Congo, une guerre qui s’éternise

HARARE – Le Haut Commissaire de l'agence des Nations Unies pour les réfugiés, Antonio Guterres, disait il y a peu de la République démocratique du Congo: “Comme personne ne se sent menacé à l’extérieur, ce pays ne préoccupe pas vraiment la communauté internationale.”

Plus maintenant: la province du Nord-Kivu dans l’Est du Congo, fait quotidiennement la une des journaux ces jours-ci. En août dernier, des combats ont encore éclaté au nord de Goma, la capitale de cette province, déclenchant une crise humanitaire grave dont on ne voit pas l’issue.

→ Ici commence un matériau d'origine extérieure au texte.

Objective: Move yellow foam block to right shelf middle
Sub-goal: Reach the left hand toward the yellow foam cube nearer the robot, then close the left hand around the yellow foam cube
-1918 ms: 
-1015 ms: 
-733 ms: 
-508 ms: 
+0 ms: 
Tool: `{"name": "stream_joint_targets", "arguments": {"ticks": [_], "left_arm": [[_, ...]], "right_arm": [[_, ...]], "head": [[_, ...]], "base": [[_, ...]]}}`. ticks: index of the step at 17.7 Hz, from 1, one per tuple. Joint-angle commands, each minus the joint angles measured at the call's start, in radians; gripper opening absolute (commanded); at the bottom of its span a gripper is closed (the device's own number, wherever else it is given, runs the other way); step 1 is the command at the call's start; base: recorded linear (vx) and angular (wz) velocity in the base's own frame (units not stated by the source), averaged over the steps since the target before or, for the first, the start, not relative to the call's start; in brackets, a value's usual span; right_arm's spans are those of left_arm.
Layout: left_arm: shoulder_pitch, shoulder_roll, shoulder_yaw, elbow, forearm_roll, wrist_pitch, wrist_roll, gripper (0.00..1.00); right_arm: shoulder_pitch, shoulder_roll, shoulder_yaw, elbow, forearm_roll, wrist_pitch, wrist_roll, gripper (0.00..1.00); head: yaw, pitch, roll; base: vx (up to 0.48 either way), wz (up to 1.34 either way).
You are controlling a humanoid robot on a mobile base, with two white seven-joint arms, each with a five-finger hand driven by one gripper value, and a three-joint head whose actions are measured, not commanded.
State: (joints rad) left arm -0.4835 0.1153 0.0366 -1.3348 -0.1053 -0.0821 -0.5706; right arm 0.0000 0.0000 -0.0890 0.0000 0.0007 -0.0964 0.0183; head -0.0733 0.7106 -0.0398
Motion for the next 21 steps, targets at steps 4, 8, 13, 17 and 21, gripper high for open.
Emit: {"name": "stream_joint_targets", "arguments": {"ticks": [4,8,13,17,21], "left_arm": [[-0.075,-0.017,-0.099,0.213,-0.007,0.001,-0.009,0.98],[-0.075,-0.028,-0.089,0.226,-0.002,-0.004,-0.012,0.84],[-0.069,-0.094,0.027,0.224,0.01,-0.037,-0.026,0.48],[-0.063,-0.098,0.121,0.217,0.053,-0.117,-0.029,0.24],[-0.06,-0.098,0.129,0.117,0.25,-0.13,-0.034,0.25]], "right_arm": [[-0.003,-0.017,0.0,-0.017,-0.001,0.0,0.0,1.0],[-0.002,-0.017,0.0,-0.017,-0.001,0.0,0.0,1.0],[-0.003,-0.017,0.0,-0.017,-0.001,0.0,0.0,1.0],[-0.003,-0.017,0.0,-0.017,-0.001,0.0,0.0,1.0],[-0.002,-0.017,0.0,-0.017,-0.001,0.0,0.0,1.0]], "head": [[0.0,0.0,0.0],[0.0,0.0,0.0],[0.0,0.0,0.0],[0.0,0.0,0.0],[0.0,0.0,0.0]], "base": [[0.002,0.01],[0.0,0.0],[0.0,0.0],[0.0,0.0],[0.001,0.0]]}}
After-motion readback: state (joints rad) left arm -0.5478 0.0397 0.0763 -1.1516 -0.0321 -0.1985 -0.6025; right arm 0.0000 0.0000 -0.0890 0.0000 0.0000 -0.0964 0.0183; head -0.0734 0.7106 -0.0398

Comme lors de la guerre civile qui aura duré huit ans (dans ce qu’on appelait alors le Zaïre) et qui a pris fin en 2002, nombre de groupes de la région sont parties prenantes des combats actuels: non seulement les forces du gouvernement congolais, qui s’opposent aux partisans du général tutsi Laurent Nkunda, mais aussi les rebelles hutus du Rwanda, responsables du génocide rwandais dans les années 1990, ainsi qu’une force incontrôlable, les milices Maï-Maï. “C’est un panier de crabes,” m’a dit un ami congolais.